**What this task involves:** Look through the material for lines with the word "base", and copy each one.

──────── The input ────────

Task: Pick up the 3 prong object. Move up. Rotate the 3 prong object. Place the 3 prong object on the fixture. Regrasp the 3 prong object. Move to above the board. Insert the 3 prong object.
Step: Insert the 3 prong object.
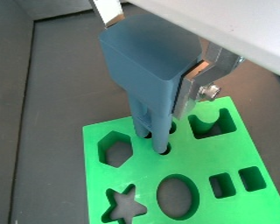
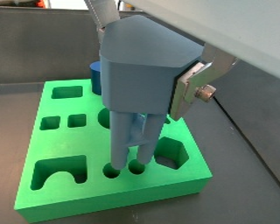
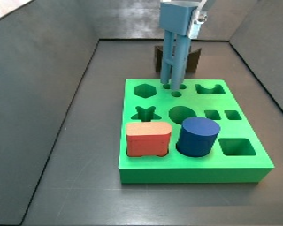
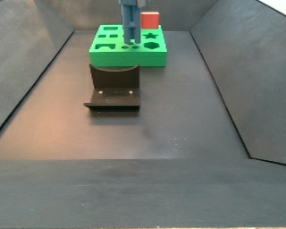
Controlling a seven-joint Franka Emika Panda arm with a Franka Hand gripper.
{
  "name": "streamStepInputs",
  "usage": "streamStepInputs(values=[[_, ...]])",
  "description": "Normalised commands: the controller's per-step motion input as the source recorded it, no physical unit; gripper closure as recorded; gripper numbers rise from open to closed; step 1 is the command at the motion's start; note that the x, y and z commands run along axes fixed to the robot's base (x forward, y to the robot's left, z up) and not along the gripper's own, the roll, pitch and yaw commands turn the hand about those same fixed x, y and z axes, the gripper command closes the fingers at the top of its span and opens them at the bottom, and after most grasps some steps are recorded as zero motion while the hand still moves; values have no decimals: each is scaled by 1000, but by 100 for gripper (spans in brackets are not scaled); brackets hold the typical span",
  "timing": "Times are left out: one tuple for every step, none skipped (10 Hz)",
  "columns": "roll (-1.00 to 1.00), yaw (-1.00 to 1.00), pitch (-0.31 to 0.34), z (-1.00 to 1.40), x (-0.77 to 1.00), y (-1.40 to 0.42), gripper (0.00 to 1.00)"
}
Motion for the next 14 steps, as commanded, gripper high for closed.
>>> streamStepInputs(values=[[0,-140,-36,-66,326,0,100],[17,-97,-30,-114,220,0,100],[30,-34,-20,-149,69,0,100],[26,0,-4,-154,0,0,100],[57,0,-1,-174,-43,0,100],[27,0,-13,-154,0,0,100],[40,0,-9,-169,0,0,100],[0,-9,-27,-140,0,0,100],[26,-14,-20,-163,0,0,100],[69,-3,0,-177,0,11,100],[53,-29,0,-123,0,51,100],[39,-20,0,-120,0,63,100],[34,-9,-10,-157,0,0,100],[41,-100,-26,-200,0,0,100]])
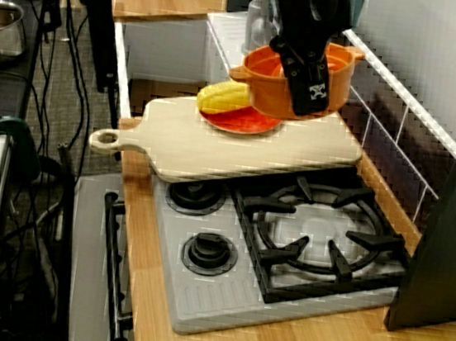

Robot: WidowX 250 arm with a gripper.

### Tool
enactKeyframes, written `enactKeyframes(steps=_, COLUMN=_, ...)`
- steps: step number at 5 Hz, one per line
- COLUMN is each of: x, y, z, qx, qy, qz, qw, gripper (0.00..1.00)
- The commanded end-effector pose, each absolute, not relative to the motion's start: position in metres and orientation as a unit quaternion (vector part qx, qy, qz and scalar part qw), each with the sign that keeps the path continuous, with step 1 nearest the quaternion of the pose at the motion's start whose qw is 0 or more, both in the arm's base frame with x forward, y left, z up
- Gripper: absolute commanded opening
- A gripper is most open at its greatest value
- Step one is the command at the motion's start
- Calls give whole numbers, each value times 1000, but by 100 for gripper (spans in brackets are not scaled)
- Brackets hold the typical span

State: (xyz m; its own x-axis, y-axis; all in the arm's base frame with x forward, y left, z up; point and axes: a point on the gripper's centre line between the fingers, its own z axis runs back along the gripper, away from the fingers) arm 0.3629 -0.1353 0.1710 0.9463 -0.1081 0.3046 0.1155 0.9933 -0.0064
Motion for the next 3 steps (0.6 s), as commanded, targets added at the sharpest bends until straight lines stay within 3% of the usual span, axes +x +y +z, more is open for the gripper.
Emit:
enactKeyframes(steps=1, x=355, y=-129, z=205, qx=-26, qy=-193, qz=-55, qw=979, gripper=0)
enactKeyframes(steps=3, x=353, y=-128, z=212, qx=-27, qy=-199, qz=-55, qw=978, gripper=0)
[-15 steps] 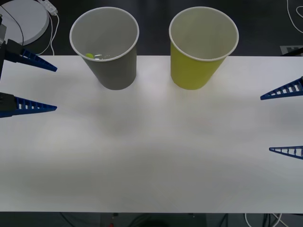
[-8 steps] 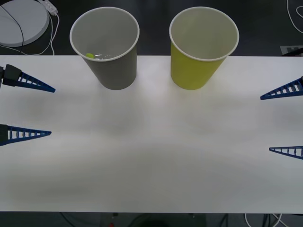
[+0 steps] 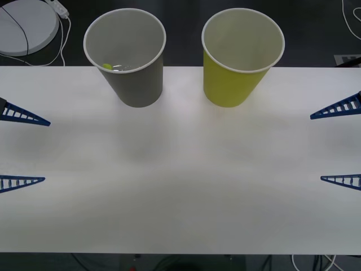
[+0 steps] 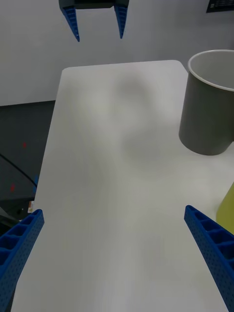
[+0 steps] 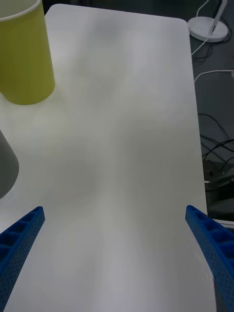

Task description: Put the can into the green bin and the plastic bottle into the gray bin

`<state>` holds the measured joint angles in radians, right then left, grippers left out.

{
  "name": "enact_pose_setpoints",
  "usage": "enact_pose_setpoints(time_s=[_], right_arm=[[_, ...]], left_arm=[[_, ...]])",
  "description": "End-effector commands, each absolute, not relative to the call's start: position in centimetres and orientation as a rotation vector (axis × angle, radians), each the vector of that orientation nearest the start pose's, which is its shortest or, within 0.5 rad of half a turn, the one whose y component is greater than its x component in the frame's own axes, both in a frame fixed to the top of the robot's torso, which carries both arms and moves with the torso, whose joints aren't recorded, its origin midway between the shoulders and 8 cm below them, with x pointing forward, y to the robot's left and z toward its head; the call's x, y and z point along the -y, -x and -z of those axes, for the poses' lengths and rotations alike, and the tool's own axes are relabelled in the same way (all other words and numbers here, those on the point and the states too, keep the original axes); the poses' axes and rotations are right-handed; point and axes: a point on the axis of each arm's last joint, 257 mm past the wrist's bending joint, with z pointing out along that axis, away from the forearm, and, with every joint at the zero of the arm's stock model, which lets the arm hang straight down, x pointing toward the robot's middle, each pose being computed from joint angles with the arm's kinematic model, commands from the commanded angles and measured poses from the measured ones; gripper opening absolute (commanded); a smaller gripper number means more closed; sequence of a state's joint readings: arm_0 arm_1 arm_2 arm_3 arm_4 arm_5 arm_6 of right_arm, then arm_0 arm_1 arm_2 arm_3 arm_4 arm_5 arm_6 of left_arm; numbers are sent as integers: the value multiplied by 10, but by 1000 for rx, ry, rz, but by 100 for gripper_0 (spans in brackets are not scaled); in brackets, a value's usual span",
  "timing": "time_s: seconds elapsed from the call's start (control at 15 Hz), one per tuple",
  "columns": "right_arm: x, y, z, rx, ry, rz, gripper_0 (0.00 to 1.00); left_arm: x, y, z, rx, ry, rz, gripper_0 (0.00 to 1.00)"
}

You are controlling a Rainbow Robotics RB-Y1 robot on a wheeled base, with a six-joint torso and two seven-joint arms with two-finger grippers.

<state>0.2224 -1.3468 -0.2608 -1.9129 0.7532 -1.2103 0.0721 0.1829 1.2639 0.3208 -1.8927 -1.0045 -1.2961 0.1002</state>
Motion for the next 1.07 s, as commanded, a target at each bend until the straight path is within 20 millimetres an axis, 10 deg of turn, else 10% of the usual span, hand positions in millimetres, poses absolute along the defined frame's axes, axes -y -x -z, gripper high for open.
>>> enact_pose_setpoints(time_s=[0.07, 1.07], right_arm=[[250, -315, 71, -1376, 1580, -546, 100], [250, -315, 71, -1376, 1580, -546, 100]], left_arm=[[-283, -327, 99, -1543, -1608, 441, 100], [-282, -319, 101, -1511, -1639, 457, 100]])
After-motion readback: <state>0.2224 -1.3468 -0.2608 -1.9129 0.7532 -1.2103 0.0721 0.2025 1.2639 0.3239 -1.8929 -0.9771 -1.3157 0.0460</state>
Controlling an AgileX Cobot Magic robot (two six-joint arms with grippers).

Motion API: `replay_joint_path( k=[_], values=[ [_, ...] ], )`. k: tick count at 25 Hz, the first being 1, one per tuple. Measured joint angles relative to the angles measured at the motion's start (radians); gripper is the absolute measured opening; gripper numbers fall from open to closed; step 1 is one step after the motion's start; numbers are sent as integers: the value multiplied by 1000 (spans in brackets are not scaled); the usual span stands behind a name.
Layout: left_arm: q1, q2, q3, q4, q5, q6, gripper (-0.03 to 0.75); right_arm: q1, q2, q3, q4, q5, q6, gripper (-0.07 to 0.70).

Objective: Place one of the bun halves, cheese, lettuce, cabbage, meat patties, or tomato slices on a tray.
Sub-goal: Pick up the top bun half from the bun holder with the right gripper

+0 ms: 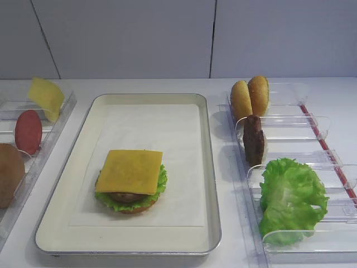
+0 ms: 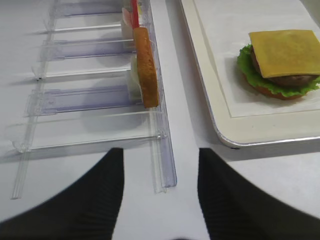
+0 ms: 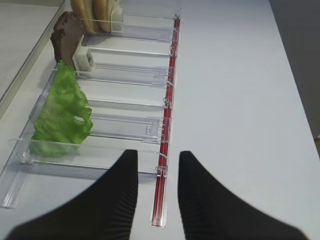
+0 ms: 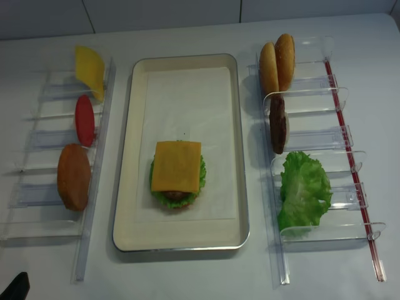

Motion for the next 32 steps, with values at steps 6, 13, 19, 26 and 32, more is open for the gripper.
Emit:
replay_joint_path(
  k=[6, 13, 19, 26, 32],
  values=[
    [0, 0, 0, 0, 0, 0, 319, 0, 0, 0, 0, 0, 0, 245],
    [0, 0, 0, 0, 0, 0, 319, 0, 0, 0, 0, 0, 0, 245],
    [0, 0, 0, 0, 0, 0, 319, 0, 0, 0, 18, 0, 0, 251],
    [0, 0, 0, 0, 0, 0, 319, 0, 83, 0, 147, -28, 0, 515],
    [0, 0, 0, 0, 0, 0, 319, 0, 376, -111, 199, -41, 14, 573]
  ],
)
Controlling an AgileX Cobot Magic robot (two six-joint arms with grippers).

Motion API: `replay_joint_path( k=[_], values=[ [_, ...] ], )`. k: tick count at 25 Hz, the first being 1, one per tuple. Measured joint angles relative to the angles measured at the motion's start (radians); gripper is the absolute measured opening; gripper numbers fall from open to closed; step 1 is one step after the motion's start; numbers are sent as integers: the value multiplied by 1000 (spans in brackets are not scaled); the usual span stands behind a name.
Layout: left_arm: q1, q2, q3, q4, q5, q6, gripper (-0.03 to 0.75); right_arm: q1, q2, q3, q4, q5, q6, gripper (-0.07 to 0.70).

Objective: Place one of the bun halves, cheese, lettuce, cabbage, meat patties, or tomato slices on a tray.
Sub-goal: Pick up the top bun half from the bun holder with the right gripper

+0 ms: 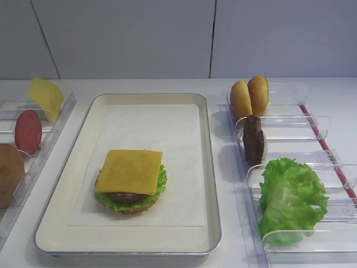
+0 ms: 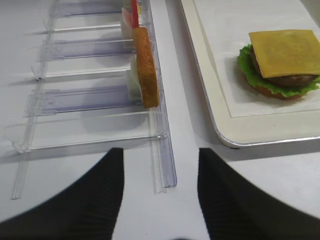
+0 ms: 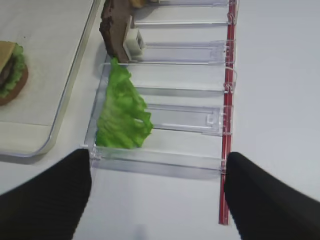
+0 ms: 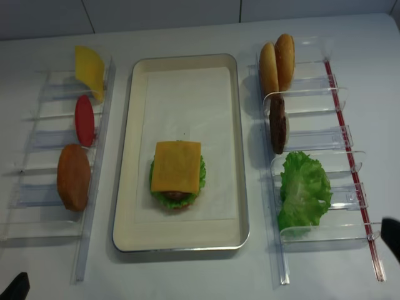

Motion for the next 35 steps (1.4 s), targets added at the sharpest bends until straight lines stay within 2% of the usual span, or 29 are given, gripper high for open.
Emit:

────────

**Exercise result:**
  "description": "Normalised commands: the controller's per-step motion input as the source recorded it, no physical unit; gripper closure as recorded; gripper numbers rise from open to closed; step 1 is the command at the motion's start; note that the x, y and z commands run along axes fixed to the robot's base (x forward, y to the robot's left, z up) and not along the gripper's own, the roll, pitch and yaw commands turn the hand about those same fixed x, y and z axes, the gripper command closes the fingers at the top of its span and opens them at the bottom, and after most grasps some steps are recorded as zero motion while the hand still moves; values have no decimals: each is scaled by 1000, but by 100 for gripper (spans in brackets are not scaled); brackets hold the typical span",
- The commanded end-effector pose, each absolute, not relative to the motion's start: position in metres and orientation as a unit quaternion (vector part qx, qy, qz and scalar part qw), each with the sign that keeps the path continuous, with step 1 nearest the quaternion of the pose at the motion's start whose qw is 0 or more, both in the arm's base frame with x forward, y left, z up
State: (xyz m; its own x-axis, y-axis; all in the arm's base frame with x forward, y left, z up; point and axes: a point on the gripper's centre line between the fingers, its own z axis runs back along the gripper, away from the fingers) arm 0.3629 -0.1353 0.1710 0.9463 -0.1081 0.3046 0.1155 0.9933 -0.0064
You are controlling a Rainbow Robotics RB-Y1 robot on a wheeled base, with a six-joint torso and two seven-joint arms with two-finger grippers.

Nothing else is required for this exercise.